Tuesday, 26 May 2015

About Tomato Plants

About Tomato Plants


We use tomatoes for sauces, soups, stews and salads. Grandmother made preserves to bring sunny memories of summer when the winter winds howled. By themselves or used in other foods, tomatoes are one of the most popular fruits on earth. One of the reasons that this versatile berry is so popular is that it grows like a weed in many places. In fact, it is descended from a weed, and a well-travelled one at that. Does this Spark an idea?


History of


The first tomatoes are thought to have grown along the west coast of South America in Peru. Vines still grow wild in the region. The plants migrated northward and the Spanish found them when they occupied the Yucatan peninsula. It is thought that the plant was initially domesticated by the native people of Central America and that the plant brought to Europe was a vine that produced small, berry-like yellow fruit in sprays. Tomato plants were popular trade items around the Mediterranean region, where they grew most successfully. The plants were not reliably hardy in Northern Europe and were grown primarily as ornamental plants in England.


Evolution


The Italians used tomatoes plants as food, sprinkling them with olive oil, salt and pepper. The English carried the plants back to the New World, where they grew the vines as ornamentals. North American tomatoes were not used as food until the Creoles of New Orleans discovered their usefulness.
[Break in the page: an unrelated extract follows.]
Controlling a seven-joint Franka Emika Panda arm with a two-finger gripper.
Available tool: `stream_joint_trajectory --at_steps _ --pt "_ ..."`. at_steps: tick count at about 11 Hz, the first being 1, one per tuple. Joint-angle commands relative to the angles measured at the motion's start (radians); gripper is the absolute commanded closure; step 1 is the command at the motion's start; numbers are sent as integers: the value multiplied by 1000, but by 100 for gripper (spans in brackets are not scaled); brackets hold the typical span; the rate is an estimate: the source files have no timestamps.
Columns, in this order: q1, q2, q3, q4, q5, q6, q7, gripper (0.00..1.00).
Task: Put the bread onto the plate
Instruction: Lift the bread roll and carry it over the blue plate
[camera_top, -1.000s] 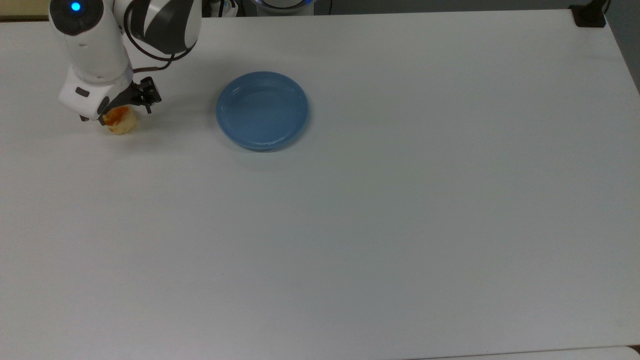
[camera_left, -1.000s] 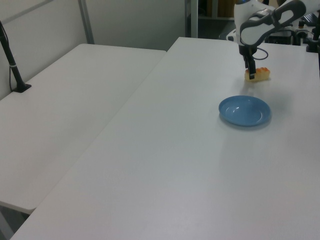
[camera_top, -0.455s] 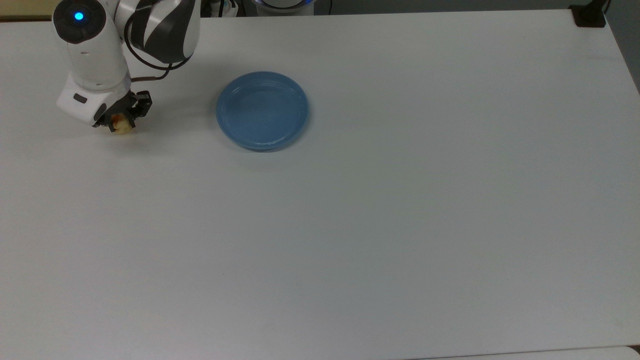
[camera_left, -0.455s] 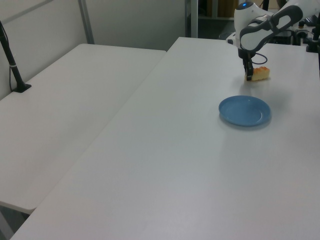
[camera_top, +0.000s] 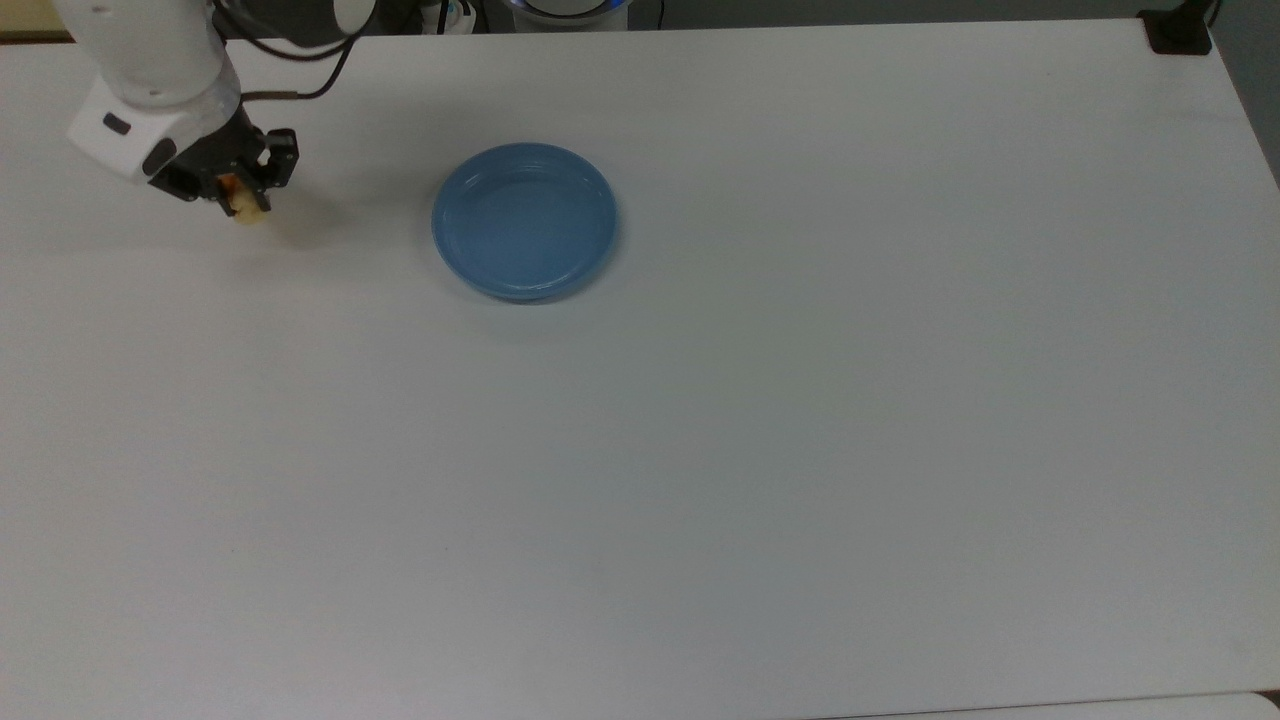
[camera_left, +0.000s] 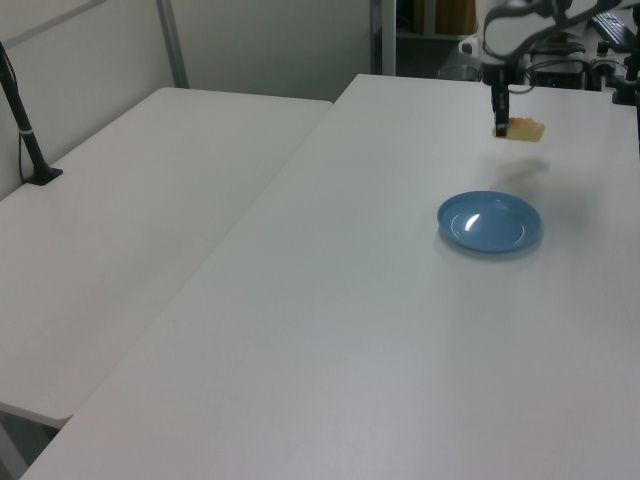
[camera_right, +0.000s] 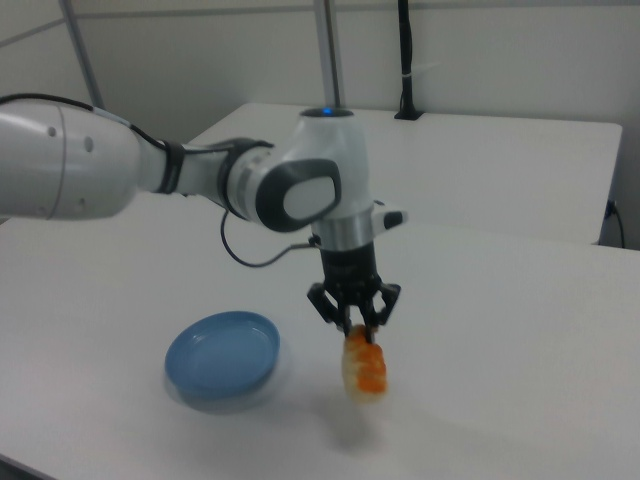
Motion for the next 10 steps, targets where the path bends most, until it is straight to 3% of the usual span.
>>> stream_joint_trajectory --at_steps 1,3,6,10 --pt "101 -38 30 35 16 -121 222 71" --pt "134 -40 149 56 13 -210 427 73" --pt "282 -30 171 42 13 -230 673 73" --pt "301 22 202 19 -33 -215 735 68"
By the 1820s, the secret was out and Americans began using the little fruit they had been cultivating as decoration. They also began hybridizing the plants, taming the tall vines into easily-managed plants for the garden. The little green and yellow berries carried on the end of the slender branches were bred to red, then to various shapes and shades until today there are hundreds of types of modern and heirloom tomatoes, all growing on sturdy vines or bushes.


The Facts


"Solanum lycopersicum" is a tender perennial vine or upright shrub that grows from 3 to 6 feet tall, depending on type. They are dicots, meaning that growth occurs along a lead stem and moves to side stems if the lead stem is pruned. Their hairy stems and leaves capture and save moisture from rain or humidity and will set beneficial additional support roots if planted deeply in spring. Most have compound, deeply lobed and veined leaves, although the leaves of some resemble leaves of potatoes or deadly nightshade, both of which are botanical cousins. The fruit of the vine is a good source of lycopene, potassium, beta-carotene and vitamin C. Tomato plants are susceptible to verticillium and fusarium wilts, early blight and septoria leafspot.


Type


"Heirloom" tomato plants are genetically closest to the first domesticated plants distributed by the Spanish. They have small, berry-to-medium-sized green, yellow or pink fruit. Since tomatoes self-pollinate, botanists and agronomists have worked to breed plants specifically for disease resistance and compact growth. Today's hybrids include plants that produce fruit in as little as 60 days and continue to produce until the first hard freeze.


Misconceptions


Tomatoes are fruit, used like vegetables (there's no botanical classification of vegetable). Although Thomas Jefferson served tomatoes with French fries at Monticello, the poison tomato myth was (according to an old farm journal) finally dispelled by Colonel Robert Gibbon Johnson who ate a bushel of tomatoes in front of the Boston courthouse in 1820.